## YOUR TASK
Which lines in the records below include the word "pixels"? Report each of them in full.

## GIVEN DATA
•••

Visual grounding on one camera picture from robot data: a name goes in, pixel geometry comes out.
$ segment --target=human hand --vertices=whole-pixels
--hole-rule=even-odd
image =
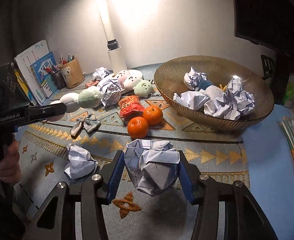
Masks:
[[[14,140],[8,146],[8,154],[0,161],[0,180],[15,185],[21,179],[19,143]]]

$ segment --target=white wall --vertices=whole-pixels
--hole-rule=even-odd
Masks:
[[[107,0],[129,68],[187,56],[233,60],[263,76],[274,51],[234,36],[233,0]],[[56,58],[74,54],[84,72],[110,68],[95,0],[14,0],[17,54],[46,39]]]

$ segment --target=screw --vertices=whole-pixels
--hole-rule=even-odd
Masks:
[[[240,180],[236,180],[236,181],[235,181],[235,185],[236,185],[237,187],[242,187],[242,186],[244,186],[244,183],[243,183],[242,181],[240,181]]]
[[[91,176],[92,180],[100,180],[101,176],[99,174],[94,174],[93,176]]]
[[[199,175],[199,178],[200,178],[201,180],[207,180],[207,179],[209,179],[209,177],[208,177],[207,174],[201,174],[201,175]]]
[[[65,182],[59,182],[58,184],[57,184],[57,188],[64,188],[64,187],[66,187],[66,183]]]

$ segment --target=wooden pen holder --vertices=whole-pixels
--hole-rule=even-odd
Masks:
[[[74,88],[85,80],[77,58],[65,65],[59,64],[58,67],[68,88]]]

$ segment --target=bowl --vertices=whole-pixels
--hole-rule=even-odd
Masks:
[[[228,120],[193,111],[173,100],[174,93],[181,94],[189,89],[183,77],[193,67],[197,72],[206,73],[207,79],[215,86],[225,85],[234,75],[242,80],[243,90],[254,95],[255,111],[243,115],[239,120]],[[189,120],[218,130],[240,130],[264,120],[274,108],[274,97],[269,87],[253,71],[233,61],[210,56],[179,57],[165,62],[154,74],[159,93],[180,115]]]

•••

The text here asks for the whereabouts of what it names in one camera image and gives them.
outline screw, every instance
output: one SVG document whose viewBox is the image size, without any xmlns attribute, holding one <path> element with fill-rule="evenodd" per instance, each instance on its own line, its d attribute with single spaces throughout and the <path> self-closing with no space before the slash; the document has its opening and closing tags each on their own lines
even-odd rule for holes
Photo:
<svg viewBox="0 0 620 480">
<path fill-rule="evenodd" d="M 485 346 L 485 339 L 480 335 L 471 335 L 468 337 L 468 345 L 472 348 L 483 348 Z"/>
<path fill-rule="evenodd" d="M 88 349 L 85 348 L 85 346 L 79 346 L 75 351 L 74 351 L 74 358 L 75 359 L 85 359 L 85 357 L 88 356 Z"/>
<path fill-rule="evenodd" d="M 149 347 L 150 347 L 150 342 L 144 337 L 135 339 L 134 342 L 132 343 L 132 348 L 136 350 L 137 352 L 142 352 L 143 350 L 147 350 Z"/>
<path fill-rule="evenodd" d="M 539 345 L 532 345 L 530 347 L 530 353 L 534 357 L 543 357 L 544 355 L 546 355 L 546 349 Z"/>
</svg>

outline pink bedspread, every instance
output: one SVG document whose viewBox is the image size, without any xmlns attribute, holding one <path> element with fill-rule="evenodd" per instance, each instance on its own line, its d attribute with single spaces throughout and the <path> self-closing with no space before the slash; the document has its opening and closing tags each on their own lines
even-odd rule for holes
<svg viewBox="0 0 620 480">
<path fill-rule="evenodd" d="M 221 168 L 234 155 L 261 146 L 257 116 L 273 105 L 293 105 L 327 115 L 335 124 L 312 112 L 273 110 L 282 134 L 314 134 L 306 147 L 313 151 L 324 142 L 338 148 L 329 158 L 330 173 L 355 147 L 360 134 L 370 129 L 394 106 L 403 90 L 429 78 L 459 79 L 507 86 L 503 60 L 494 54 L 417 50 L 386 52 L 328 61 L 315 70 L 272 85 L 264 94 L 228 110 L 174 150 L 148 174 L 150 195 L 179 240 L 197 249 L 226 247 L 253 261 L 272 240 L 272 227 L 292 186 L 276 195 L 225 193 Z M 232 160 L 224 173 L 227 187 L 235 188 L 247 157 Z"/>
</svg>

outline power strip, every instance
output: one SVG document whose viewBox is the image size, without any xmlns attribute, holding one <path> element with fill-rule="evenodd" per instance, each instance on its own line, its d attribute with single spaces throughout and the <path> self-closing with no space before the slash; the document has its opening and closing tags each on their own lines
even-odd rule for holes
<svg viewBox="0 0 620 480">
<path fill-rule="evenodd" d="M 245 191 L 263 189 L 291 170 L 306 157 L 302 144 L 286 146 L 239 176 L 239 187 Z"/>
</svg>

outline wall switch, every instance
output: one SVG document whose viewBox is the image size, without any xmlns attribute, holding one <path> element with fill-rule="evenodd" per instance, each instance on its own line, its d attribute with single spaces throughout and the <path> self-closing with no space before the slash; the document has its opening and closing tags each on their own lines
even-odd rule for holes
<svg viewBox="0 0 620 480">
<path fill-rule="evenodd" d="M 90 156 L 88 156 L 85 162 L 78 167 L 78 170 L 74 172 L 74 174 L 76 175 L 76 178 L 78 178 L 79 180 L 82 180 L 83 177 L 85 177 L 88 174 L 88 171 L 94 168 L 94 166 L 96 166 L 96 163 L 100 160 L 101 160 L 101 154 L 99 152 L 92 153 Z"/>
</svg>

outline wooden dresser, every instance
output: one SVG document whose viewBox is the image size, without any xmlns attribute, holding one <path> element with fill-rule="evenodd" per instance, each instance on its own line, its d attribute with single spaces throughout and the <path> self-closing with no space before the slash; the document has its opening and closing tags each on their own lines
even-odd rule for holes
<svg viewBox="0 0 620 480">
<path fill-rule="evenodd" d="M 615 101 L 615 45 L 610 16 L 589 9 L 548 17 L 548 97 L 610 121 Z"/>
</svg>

•••

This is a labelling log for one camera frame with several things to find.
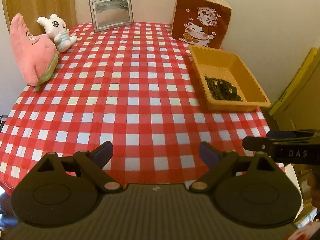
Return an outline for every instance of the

•••

## ANSWER FOR THIS EXERCISE
$ segment --target=human hand --vertices=whole-pixels
$ segment --target=white wall --vertices=whole-pixels
$ segment --target=screw --vertices=whole-pixels
$ segment --target=wooden pen holder --vertices=whole-pixels
$ segment --target=bowl --vertices=whole-pixels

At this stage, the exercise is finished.